The Amethyst was still helplessly exposed to fire from the shore batteries. Some time during the second day of her ordeal, the crew succeeded in refloating the sloop, moved her to the comparative safety of a back creek. The body of her master--who died after ordering his wounded ashore--was taken from the ship and carried inland. Almost half of the Amethyst's officers and men still stood by their ship. An R.A.F. Sunderland flying boat twice tried to reach the Amethyst with medical aid and a chaplain to bury her dead. It was twice driven off by Communist gunfire. Finally, 17 crew members were buried in the murky waters of the Yangtze.
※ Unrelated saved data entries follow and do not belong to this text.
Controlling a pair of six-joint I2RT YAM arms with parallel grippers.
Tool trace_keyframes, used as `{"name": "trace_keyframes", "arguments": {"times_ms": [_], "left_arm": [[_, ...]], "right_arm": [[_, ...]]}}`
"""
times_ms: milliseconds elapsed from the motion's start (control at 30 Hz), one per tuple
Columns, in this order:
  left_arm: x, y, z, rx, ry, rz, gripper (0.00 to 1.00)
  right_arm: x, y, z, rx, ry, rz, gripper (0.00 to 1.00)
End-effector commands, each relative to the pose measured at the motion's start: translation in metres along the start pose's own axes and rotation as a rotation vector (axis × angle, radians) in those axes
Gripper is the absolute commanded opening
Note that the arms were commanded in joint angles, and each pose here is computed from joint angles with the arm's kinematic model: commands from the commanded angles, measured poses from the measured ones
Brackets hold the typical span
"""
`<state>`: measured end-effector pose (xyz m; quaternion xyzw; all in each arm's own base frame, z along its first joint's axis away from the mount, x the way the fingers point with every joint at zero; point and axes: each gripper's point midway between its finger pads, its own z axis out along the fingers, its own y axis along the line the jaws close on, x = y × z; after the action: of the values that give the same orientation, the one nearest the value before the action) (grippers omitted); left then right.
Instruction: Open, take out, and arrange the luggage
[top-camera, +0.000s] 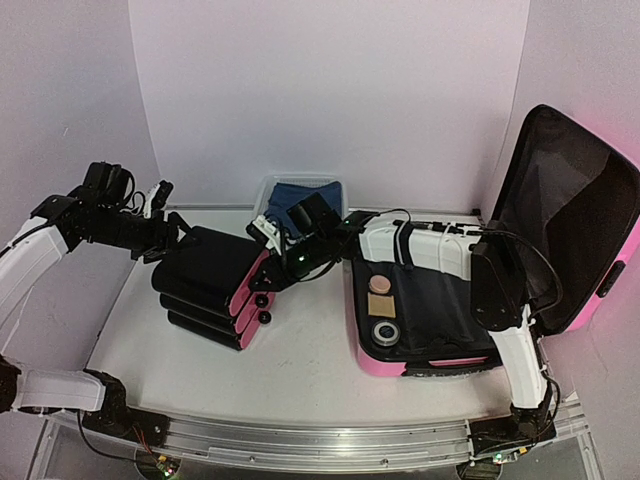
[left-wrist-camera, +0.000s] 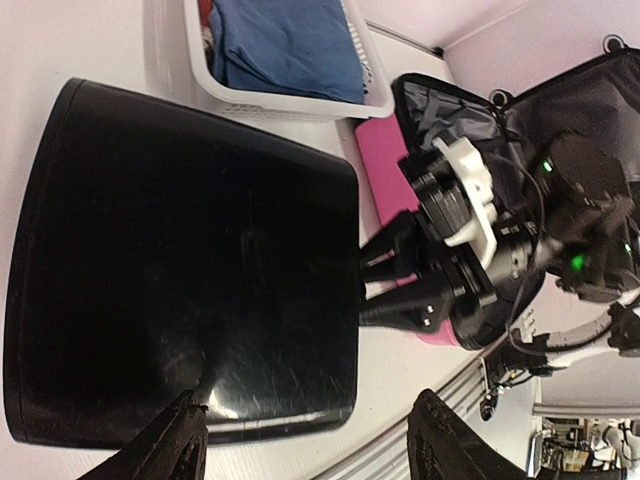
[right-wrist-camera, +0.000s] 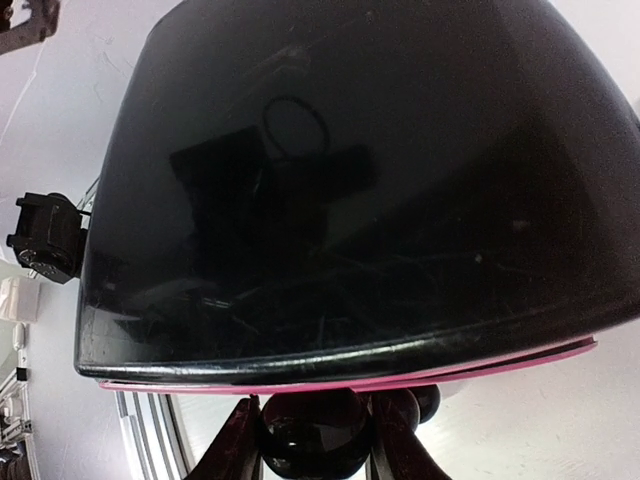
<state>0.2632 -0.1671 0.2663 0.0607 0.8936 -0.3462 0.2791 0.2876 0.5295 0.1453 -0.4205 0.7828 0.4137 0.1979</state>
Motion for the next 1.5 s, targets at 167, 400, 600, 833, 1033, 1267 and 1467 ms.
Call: {"name": "trace_keyframes", "arguments": {"times_ms": [167, 400, 600, 833, 1033, 1267, 1467], "left_arm": [[-0.027, 0.024, 0.01, -0.134, -0.062, 0.01, 0.7], [-0.032, 0.036, 0.024, -0.164, -0.042, 0.007, 0.69], [-0.034, 0.035, 0.02, -0.165, -0.058, 0.022, 0.69], [-0.038, 0.03, 0.016, -0.157, -0.075, 0.039, 0.69], [-0.038, 0.027, 0.012, -0.151, -0.085, 0.051, 0.69], [-0.042, 0.022, 0.011, -0.132, -0.088, 0.058, 0.69], [-0.043, 0.016, 0.009, -0.103, -0.086, 0.062, 0.71]], "right_arm": [[-0.019, 0.027, 0.006, 0.058, -0.099, -0.025, 0.21], [0.011, 0.024, -0.026, 0.156, -0.053, 0.009, 0.27], [0.035, 0.033, -0.048, 0.155, -0.021, 0.042, 0.31], [0.033, 0.034, -0.054, 0.173, -0.025, 0.047, 0.4], [0.032, 0.037, -0.086, 0.247, -0.032, 0.044, 0.77], [0.045, 0.018, -0.174, 0.535, -0.081, 0.005, 0.98], [0.085, -0.085, -0.246, 0.869, -0.107, 0.327, 0.98]]}}
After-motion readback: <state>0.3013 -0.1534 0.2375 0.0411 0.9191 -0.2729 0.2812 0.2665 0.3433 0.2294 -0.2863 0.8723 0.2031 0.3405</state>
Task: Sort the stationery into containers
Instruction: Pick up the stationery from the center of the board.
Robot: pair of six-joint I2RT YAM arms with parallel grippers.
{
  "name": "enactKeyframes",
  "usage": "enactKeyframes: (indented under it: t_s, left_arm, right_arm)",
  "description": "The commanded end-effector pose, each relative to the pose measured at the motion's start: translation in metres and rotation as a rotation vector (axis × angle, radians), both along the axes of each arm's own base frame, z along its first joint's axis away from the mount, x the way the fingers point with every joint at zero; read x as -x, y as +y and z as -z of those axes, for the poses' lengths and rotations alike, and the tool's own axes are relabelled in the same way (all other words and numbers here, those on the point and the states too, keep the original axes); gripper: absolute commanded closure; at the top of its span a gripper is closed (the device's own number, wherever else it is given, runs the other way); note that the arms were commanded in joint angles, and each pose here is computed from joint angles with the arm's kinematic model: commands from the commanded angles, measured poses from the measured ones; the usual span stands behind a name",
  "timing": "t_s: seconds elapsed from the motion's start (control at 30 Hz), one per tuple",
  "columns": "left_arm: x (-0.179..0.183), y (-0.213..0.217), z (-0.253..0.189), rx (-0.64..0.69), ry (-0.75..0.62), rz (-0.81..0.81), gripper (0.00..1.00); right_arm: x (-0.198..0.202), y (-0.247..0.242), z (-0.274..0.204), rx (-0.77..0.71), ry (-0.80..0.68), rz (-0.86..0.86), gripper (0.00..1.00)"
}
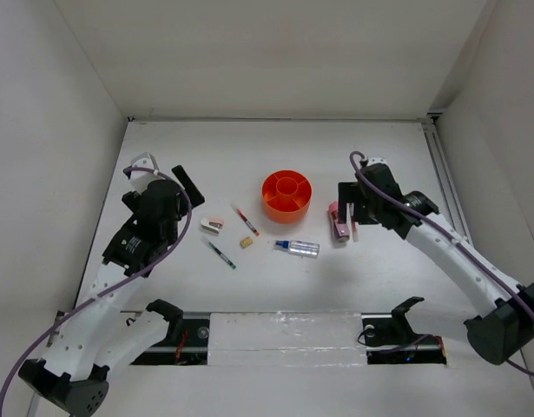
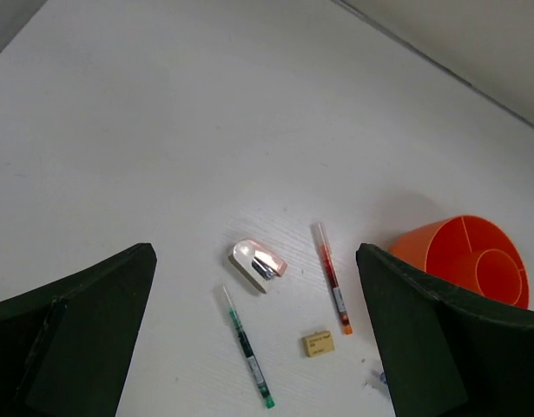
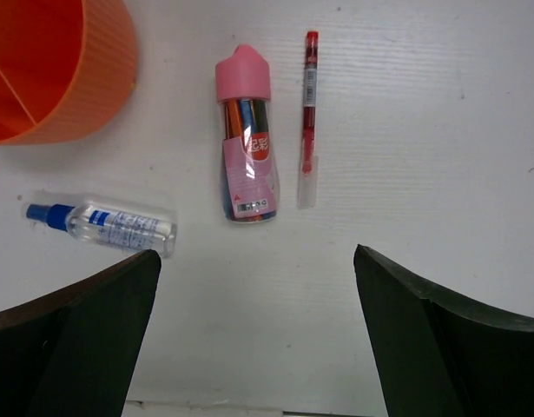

Altogether, 44 Britons had been killed in the river battles, an estimated 100 wounded. Insolently, the Red radio declared that the British "must pay compensation and apologize" for their "intervention." This week the House of Commons will debate the tragic episode; it was clear that at the most, Britain could protest to the Communist authorities, which would do no good to anybody. The Admiralty decided to reinforce Britain's Far Eastern Fleet. But the days when such an incident would have stirred the Empire to wrathful retaliation were gone.

In England, plain Britons took the job of protesting into their own hands. Communist Leader Harry Pollitt, who declared that the Amethyst had no business on the Yangtze anyway, was almost mobbed by angry British crowds. In Plymouth, sailors broke up a political meeting at which he spoke. While Pollitt barricaded himself in a cloakroom, 5,000 Britons outside shouted "Murderer!" At Dartmouth, another crowd tore the Red flag off the speaker's stand and burned it. The people chanted: "I'd like to get you on a slow boat to China." A middle-aged man handed Pollitt a noose. A note with it read: "Judas Iscariot was presented with one of these and used it. I invite you to do likewise."

The man was the father of one of the crew killed on the Consort.